### Directions for this task
Could you copy the records below exactly, leaving out any pictures?

====== Data extracts

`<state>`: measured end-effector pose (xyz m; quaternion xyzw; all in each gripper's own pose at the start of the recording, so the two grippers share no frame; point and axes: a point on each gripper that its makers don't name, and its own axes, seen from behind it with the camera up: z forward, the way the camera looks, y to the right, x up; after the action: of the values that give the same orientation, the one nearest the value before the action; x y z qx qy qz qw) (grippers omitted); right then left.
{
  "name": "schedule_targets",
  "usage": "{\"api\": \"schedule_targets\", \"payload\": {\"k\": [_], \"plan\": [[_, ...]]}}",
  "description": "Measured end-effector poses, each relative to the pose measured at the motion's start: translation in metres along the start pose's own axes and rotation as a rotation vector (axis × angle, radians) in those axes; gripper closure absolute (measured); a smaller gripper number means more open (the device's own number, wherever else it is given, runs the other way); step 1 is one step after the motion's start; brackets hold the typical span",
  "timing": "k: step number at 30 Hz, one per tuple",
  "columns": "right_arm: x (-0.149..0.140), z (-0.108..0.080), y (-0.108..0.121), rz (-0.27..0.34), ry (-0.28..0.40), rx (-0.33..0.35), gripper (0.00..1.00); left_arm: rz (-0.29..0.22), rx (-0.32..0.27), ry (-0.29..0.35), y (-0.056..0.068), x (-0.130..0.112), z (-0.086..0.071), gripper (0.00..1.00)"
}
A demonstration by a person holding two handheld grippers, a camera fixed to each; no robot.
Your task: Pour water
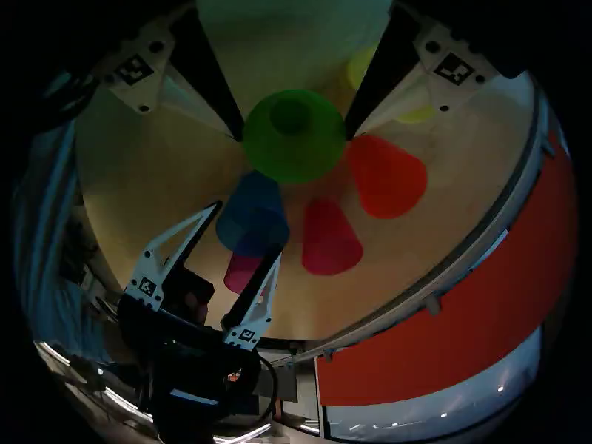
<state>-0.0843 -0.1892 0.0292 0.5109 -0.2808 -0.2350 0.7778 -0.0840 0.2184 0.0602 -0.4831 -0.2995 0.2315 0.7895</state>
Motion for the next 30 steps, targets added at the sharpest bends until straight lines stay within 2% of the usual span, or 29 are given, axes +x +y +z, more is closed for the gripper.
{"api": "schedule_targets", "payload": {"k": [7,11,21,26,30], "plan": [[0.0,0.003,0.0,0.0,-0.002,0.0,0.0,-0.008,0.006,0.002,0.0,-0.001,0.004,0.02],[0.0,0.004,0.001,-0.005,-0.002,-0.002,0.0,-0.016,0.02,0.01,-0.003,0.001,0.005,0.11],[0.0,0.007,0.001,-0.005,-0.001,-0.004,0.0,-0.043,0.013,0.018,-0.003,0.001,0.003,0.11],[-0.001,0.01,0.002,-0.008,-0.001,-0.013,0.06,-0.042,0.017,0.02,-0.004,0.001,0.0,0.11],[-0.001,0.01,0.002,-0.011,0.005,-0.015,0.06,-0.046,0.015,0.027,-0.003,0.001,-0.002,0.11]]}}
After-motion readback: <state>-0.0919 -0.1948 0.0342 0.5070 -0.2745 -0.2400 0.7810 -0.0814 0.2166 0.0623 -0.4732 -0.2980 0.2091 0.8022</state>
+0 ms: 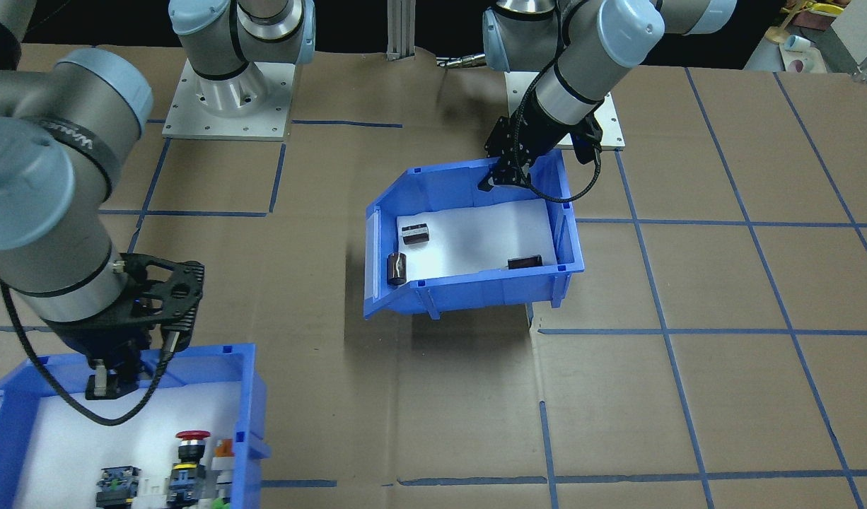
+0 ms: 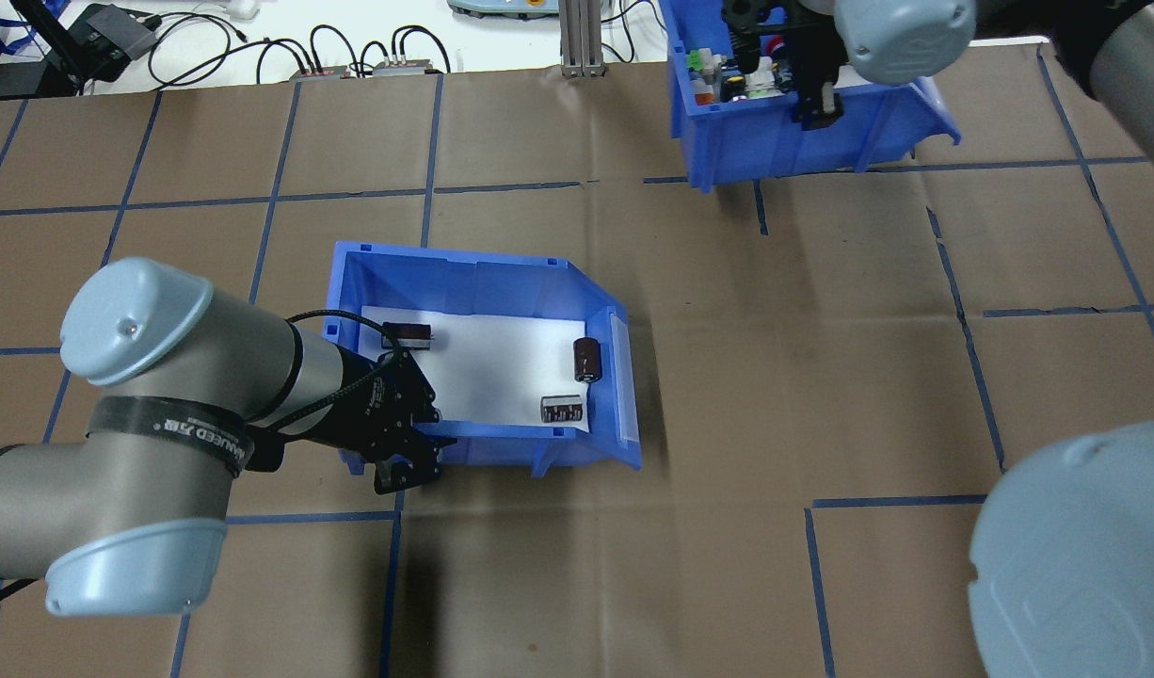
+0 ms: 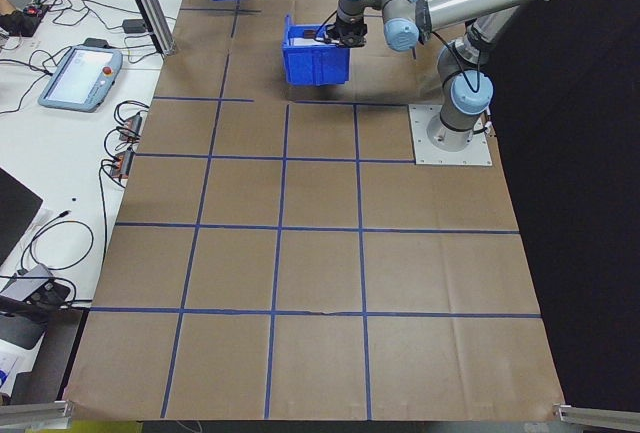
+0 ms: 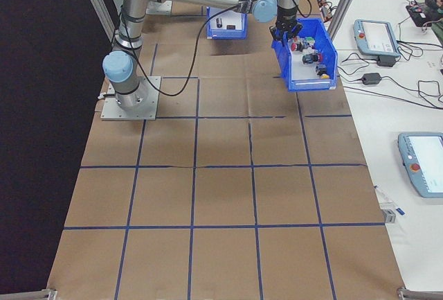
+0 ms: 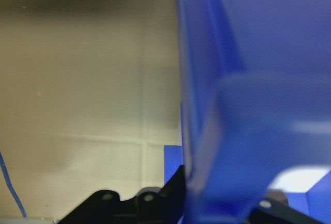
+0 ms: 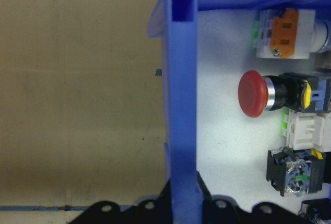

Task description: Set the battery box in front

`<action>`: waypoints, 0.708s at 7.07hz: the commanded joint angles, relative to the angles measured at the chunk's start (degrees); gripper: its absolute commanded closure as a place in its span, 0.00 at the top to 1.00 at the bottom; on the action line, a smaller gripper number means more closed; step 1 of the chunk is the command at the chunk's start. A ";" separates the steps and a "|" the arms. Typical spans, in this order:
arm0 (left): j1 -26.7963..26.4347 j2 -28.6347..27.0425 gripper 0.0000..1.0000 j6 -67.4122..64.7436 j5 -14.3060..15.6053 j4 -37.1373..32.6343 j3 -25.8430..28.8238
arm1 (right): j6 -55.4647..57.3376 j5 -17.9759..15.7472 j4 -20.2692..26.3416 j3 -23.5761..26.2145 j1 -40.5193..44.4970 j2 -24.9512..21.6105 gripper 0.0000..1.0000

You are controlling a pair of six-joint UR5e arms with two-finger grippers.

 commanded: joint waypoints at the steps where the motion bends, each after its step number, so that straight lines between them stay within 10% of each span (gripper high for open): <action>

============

### Solution for this task
`<state>`: measured end-effector pose (xyz m; quaternion xyzw; all in each gripper's own pose at the start of the recording, so the two grippers share no frame; point and axes: a point on each gripper that its makers don't name, and its own axes, seen from behind it with the camera up: z forward, the way the camera looks, y to the right, x up; after the action: of the values that give the same orientation, the one nearest the value before the action; x y z qx qy qz qw) (grippers omitted); right then left.
{
  "name": "schedule_targets",
  "usage": "{\"api\": \"schedule_targets\", \"payload\": {\"k\": [_], \"plan\": [[_, ...]]}}",
  "description": "Measured end-effector poses, each relative to the pose measured at the motion's start: translation in metres along the start pose's own axes and rotation as a rotation vector (axis × angle, radians) in those axes; gripper closure absolute (measured); a smaller gripper number means more open (the device's own number, wherever else it is given, runs the other way); step 1 is one step after the motion's start; brackets hold the typical span",
  "timing": "k: step number at 30 Hz, one per tuple",
  "columns": "right_arm: x (-0.149..0.140), z (-0.108..0.080), y (-0.108..0.121), rz (-0.27..0.34), ry (-0.28..0.40), rx (-0.33..0.35), gripper (0.00..1.00); left_arm: rz (-0.29..0.22), rx (-0.32..0.27), ry (-0.29..0.35), y (-0.056..0.068), x (-0.130..0.112), z (-0.086..0.071), gripper (0.00..1.00)"
}
A demonstration by a person holding two handheld grippers, a camera fixed to each; no robot.
Your task: Pour water
<state>-0.0843 -0.1892 0.0292 0.5109 -0.2808 -0.2350 0.7778 -0.0840 0.2184 0.0602 -0.4831 -0.2995 0.2315 0.7895</state>
Motion for the next 30 steps, targets added at the sharpest bends until straight lines stay within 2% of the usual span, or 29 are given, axes +x +y +z, more is closed for the gripper.
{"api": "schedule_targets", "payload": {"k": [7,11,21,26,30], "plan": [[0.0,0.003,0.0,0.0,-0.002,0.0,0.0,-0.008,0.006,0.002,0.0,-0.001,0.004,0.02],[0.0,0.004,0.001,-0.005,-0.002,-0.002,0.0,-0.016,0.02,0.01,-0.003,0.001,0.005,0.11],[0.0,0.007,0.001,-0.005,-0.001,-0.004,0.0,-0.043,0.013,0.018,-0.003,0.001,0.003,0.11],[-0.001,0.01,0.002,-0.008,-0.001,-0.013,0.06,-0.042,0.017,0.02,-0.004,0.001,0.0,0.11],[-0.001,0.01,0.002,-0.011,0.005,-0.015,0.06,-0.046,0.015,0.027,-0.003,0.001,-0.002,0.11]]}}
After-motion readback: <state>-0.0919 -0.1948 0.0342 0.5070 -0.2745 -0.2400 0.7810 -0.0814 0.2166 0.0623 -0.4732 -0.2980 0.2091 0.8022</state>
+0 ms: 
+0 ms: 
+0 ms: 
+0 ms: 
+0 ms: 
+0 ms: 

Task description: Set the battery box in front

`<action>`: waypoints, 0.708s at 7.07hz: the commanded joint angles, relative to the angles measured at the chunk's start (degrees); gripper: its absolute commanded closure as a place in its span, 0.00 at the top to 1.00 at the bottom; on the action line, a smaller gripper number means more closed; step 1 of the chunk is the command at the chunk's start. A ";" separates the steps and a "|" the arms. Typical spans, in this order:
arm0 (left): j1 -26.7963..26.4347 j2 -28.6347..27.0425 gripper 0.0000..1.0000 j6 -67.4122..64.7436 j5 -14.3060..15.6053 j4 -37.1373..32.6343 j3 -25.8430..28.8238
arm1 (right): j6 -55.4647..57.3376 j5 -17.9759..15.7472 j4 -20.2692..26.3416 j3 -23.5761..26.2145 j1 -40.5193..44.4970 j2 -24.9512..21.6105 gripper 0.0000..1.0000

You are controlling a pair of six-joint UR5e arms with two-finger grippers.

 commanded: joint waypoints at the steps where the motion bends, each after its step number, so that straight lines between them stay within 10% of each span (gripper high for open): <action>

Nothing more remains for this exercise.